Module 06 of 10 · merge · conflicts

Merging & Conflicts

Merging Branches

When your feature is ready, you bring it back into main with git merge. Always merge into the branch you want to update — so switch to main first:

git switch main
git merge feature-login

Fast-Forward vs Merge Commits

If main hasn't changed since you branched off, git does a fast-forward — it simply moves the main pointer forward. No merge commit is created.

If both branches have new commits, git creates a merge commit — a special commit with two parents that joins the histories together.

What is a Merge Conflict?

A conflict happens when both branches changed the same lines in the same file. Git can't automatically decide which version to keep, so it pauses and asks you to resolve it manually.

A conflicted file looks like this:

<<<<<<< HEAD
This is my version on main
=======
This is the feature branch version
>>>>>>> feature-login

Resolving a Conflict — Step by Step

  1. 1
    Open the conflicted file. You'll see the conflict markers. Decide which version to keep (or combine both).
  2. 2
    Delete the conflict markers (<<<<<<<, =======, >>>>>>>) and edit the file to the final version you want.
  3. 3
    Stage the resolved file: git add conflict-file.txt
  4. 4
    Complete the merge: git commit -m "Merge feature-login"
Never panic during a conflict. Git has not lost any work. Both versions exist inside those markers. You have full control. If you want to abort entirely: git merge --abort.

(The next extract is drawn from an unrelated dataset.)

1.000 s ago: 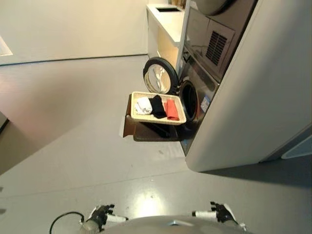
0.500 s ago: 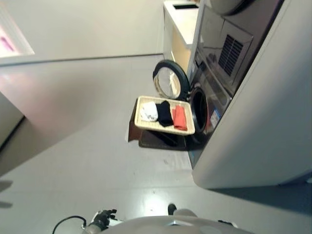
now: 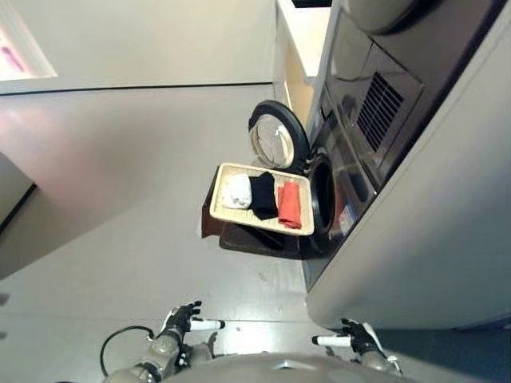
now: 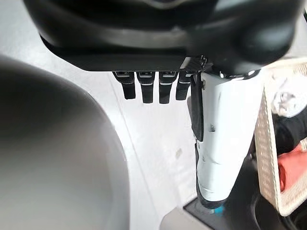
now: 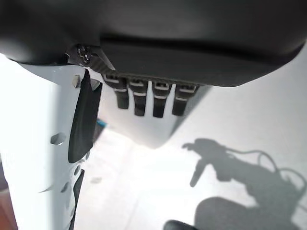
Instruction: Pick up the clothes and place them into the washing machine
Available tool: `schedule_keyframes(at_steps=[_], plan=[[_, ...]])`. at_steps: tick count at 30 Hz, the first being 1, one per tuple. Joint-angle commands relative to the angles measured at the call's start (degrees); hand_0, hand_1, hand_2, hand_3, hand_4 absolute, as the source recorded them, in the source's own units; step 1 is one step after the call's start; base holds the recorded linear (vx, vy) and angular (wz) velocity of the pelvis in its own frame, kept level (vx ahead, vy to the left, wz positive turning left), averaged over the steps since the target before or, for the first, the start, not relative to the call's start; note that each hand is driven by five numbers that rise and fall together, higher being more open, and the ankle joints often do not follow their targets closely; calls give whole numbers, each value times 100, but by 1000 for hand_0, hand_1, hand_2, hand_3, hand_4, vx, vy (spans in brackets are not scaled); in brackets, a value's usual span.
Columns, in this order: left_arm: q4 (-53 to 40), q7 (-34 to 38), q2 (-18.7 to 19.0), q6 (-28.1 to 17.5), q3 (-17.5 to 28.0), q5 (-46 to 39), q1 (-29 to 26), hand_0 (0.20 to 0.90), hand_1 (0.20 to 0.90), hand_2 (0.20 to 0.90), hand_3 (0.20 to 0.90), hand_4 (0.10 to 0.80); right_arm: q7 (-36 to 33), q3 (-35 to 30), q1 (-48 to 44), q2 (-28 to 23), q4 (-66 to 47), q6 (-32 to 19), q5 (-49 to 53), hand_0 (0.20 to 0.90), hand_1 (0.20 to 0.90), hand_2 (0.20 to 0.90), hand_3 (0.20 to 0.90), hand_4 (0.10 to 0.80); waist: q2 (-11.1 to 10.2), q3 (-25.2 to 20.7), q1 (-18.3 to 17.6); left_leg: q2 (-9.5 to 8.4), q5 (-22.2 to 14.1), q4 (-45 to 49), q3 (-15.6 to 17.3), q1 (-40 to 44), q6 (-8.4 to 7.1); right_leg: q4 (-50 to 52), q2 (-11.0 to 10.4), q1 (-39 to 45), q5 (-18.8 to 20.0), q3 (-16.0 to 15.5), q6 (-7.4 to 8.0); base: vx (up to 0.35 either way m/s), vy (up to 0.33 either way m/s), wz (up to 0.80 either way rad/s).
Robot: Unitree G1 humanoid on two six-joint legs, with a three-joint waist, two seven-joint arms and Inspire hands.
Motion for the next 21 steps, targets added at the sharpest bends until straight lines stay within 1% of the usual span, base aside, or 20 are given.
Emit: schedule_keyframes(at_steps=[1, 2, 3, 4, 5, 6, 7, 8, 9, 10, 11, 13, 14, 15, 16, 17, 19, 20, 21], plan=[[194, 142, 185, -65, -49, 94, 308, 900, 900, 900, 900, 800, -156, 83, 125, -87, 31, -205, 108, 900, 900, 900, 900, 800, 67, -185, 196, 125, 896, -357, -120, -163, 108, 183, -321, 363, -470, 320, 634, 434, 190, -35], [245, 137, 189, -62, -23, 101, 333, 900, 900, 900, 900, 800, -143, 85, 132, -84, 56, -192, 93, 900, 900, 900, 900, 800, 88, -220, 255, 81, 942, -312, -252, -64, 127, 224, -378, 464, -526, 383, 655, 435, 228, -46], [283, 121, 205, -66, 8, 112, 360, 900, 900, 900, 900, 800, -131, 40, 129, -55, 105, -190, 112, 900, 900, 900, 900, 800, 94, -319, 272, 39, 989, -230, -254, -37, 133, 281, -471, 559, -584, 421, 714, 300, 161, -90], [284, 121, 208, -67, 6, 112, 362, 900, 900, 900, 900, 800, -131, 40, 132, -52, 105, -190, 112, 900, 900, 900, 900, 800, 77, -315, 276, 24, 981, -227, -243, -24, 138, 280, -489, 571, -595, 425, 718, 403, 248, -97], [269, 83, 278, -77, 7, 170, 342, 900, 900, 900, 900, 800, -95, -49, 173, -31, 117, -183, 131, 900, 900, 900, 900, 800, -4, -394, 309, -116, 814, 164, -161, -58, 228, 564, -722, 578, -554, 459, 842, 356, 228, -101], [257, 79, 323, -85, 11, 177, 301, 900, 900, 900, 900, 800, -77, -82, 170, -20, 130, -187, 146, 900, 900, 900, 900, 800, -50, -413, 321, -209, 705, 312, -85, -70, 292, 834, -800, 511, -484, 468, 909, 439, 284, -86], [233, 80, 369, -88, 18, 186, 265, 900, 900, 900, 900, 800, -47, -107, 178, -14, 131, -197, 158, 900, 900, 900, 900, 800, -90, -436, 331, -297, 578, 392, -35, -39, 360, 1151, -871, 398, -265, 484, 963, 288, 192, -90], [189, 86, 426, -92, 7, 182, 221, 900, 900, 900, 900, 800, -40, -137, 171, -3, 92, -201, 172, 900, 900, 900, 900, 800, -149, -412, 298, -415, 427, 483, 26, 37, 452, 1577, -941, 278, 97, 493, 1047, 257, 181, -68], [131, 94, 487, -94, -9, 189, 172, 900, 900, 900, 900, 800, -38, -148, 151, -13, 57, -206, 190, 900, 900, 900, 900, 800, -124, -393, 284, -415, 364, 482, 60, 112, 506, 1965, -893, 67, 362, 526, 1065, 240, 206, -44], [26, 99, 544, -104, -34, 193, 121, 900, 900, 900, 900, 800, -38, -151, 125, -15, 18, -211, 202, 900, 900, 900, 900, 800, -79, -337, 245, -443, 291, 450, 88, 232, 587, 2373, -842, -116, 540, 459, 1066, 202, 235, -14], [-22, 100, 592, -104, -51, 192, 73, 900, 900, 900, 900, 800, -38, -164, 107, -10, -3, -215, 224, 900, 900, 900, 900, 800, -18, -274, 208, -437, 240, 404, 113, 357, 627, 2738, -829, -337, 545, 282, 1048, 192, 242, -22], [6, 99, 658, -113, -41, 178, 49, 900, 900, 900, 900, 800, -23, -194, 146, 17, -29, -213, 222, 900, 900, 900, 900, 800, 72, -245, 134, -453, 124, 249, 206, 656, 664, 2894, -949, -698, 568, -180, 998, 216, 222, -22], [37, 96, 671, -109, -22, 171, 38, 900, 900, 900, 900, 800, -28, -224, 155, 22, -31, -198, 215, 900, 900, 900, 900, 800, 99, -244, 98, -465, 61, 199, 239, 800, 658, 2771, -1022, -835, 468, -444, 967, 284, 195, -17], [85, 78, 681, -97, -3, 186, 18, 900, 900, 900, 900, 800, -12, -242, 174, 22, -28, -197, 186, 900, 900, 900, 900, 800, 121, -249, 53, -480, -17, 141, 259, 966, 641, 2522, -1029, -994, 285, -708, 924, 291, 135, -12], [105, 57, 673, -93, 16, 203, 21, 900, 900, 900, 900, 800, -7, -256, 197, 17, -17, -198, 178, 900, 900, 900, 900, 800, 115, -225, -10, -515, -93, 104, 230, 1126, 632, 2316, -1066, -991, 149, -915, 927, 300, 91, -11], [106, 28, 656, -100, 24, 228, 32, 900, 900, 900, 900, 800, -3, -281, 211, 2, 11, -195, 168, 900, 900, 900, 900, 800, 103, -235, -28, -546, -171, 56, 267, 1240, 616, 1968, -1081, -1059, 107, -1157, 920, 297, 40, -7], [131, -9, 580, -99, 36, 312, 66, 900, 900, 900, 900, 800, 4, -310, 233, 11, 44, -164, 114, 900, 900, 900, 900, 800, 35, -250, -76, -671, -324, -91, 259, 1548, 604, 1160, -1098, -1208, 321, -1580, 958, 298, 10, -5], [153, -24, 544, -100, 33, 349, 75, 900, 900, 900, 900, 800, 7, -326, 237, 21, 35, -154, 94, 900, 900, 900, 900, 800, 5, -243, -98, -707, -382, -151, 265, 1670, 592, 834, -1122, -1291, 494, -1775, 984, 281, -21, -2], [186, -26, 505, -96, 29, 375, 98, 900, 900, 900, 900, 800, 5, -338, 235, 33, 18, -152, 72, 900, 900, 900, 900, 800, -18, -246, -117, -727, -456, -211, 282, 1799, 568, 545, -1128, -1457, 691, -2048, 1026, 261, -25, -1]])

Challenge: Trigger and Resolve a Conflict

In this module the simulator will trigger a conflict for you. Type git merge feature --conflict to create one, then resolve it.

Your Challenges

Trigger a conflict: git merge feature --conflict
Check the status: git status (shows "both modified")
Resolve by staging the file: git add conflict-file.txt
Complete the merge: git commit -m "Resolve merge conflict"
Module 6 complete! Merge conflicts look scary but you now know exactly how to handle them. Most conflicts are easy to fix once you know the pattern.